[英]How to read a line of HTML using C#
I know how to read a line in a txt file but for some reason C# is not detecting the end of line on HTML files. 我知道如何在txt文件中读取一行,但由于某种原因,C#没有检测到HTML文件的行尾。 This code basically opens the html file and tries to parse line by line in search of the specified string.
此代码基本上打开html文件并尝试逐行解析以搜索指定的字符串。 Even when just trying to print the first line of text in the HTML file nothign is displayed.
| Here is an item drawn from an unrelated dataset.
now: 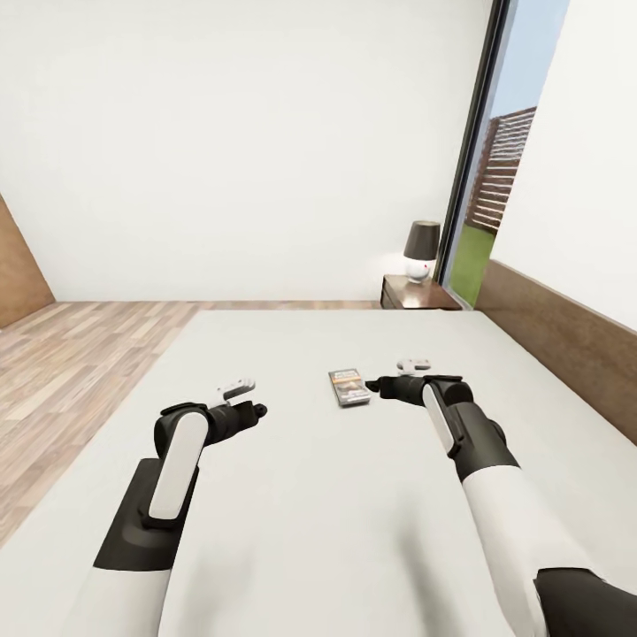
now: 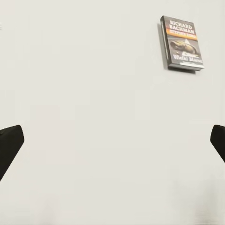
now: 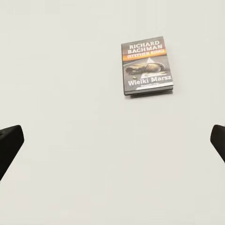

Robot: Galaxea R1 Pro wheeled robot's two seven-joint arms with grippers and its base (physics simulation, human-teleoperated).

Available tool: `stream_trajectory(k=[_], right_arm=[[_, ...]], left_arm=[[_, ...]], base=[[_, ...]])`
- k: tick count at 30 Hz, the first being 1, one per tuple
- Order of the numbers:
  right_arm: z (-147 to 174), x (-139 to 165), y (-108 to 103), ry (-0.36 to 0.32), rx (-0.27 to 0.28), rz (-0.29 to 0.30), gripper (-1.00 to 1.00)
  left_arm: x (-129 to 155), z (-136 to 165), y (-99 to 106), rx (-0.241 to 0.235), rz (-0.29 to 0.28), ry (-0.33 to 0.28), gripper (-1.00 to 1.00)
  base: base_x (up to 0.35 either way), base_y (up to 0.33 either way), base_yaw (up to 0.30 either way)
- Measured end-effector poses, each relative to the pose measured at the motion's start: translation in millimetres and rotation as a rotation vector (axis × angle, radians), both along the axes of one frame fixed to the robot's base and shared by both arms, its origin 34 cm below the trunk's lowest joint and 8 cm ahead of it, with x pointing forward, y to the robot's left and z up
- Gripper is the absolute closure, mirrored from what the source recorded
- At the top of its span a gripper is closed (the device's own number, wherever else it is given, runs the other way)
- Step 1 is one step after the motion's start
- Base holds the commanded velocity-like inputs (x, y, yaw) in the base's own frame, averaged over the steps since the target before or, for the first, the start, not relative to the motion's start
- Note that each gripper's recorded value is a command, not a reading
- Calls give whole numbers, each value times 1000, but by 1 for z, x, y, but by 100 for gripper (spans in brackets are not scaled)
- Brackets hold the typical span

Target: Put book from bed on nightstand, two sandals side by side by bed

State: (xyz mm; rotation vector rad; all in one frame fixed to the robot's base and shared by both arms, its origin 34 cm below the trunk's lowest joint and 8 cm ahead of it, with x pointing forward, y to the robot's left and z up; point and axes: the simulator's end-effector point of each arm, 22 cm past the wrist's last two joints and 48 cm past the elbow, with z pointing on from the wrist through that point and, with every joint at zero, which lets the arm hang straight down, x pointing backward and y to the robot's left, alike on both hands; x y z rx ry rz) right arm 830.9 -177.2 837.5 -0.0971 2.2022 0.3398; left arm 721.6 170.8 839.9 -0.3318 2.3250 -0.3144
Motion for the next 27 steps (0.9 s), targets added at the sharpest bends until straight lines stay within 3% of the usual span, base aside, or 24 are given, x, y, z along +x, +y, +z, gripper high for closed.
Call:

即使只是尝试打印HTML文件中的第一行文本,也会显示nothign。
using (StreamReader sr = new StreamReader("\\\\server\\myFile.html"))
{
String line;
while ((line = sr.ReadLine()) != null)
{
if(line == ("<td><strong>String I wantstrong></td>"))
{
Label1.Text = "Text Found";
break;
}
}
}
I have tried this using a plain txt file and it works perfectly, just not when trying to parse an HTML file. 我已经尝试使用普通的txt文件,它完美地工作,只是在尝试解析HTML文件时。
Thanks. 谢谢。
The best way by far is the use the HTML Agility Pack 到目前为止,最好的方法是使用HTML Agility Pack
More about this can be found on a previous Stack overflow Question 有关这方面的更多信息可以在之前的Stack overflow问题中找到
You don't need to invent the wheel. 你不需要发明轮子。 Much better way to parse HTML is to use HTML parsers:
解析HTML的更好方法是使用HTML解析器:
http://htmlagilitypack.codeplex.com/ or http://www.justagile.com/linq-to-html.aspx http://htmlagilitypack.codeplex.com/或http://www.justagile.com/linq-to-html.aspx
Also similar question is here What is the best way to parse html in C#? 同样类似的问题是什么在C#中解析html的最佳方法是什么?
Hope it helps. 希望能帮助到你。
如果你知道这个HTML你正在解析XHTML,为什么不使用System.XML将这个HTML解析为XML?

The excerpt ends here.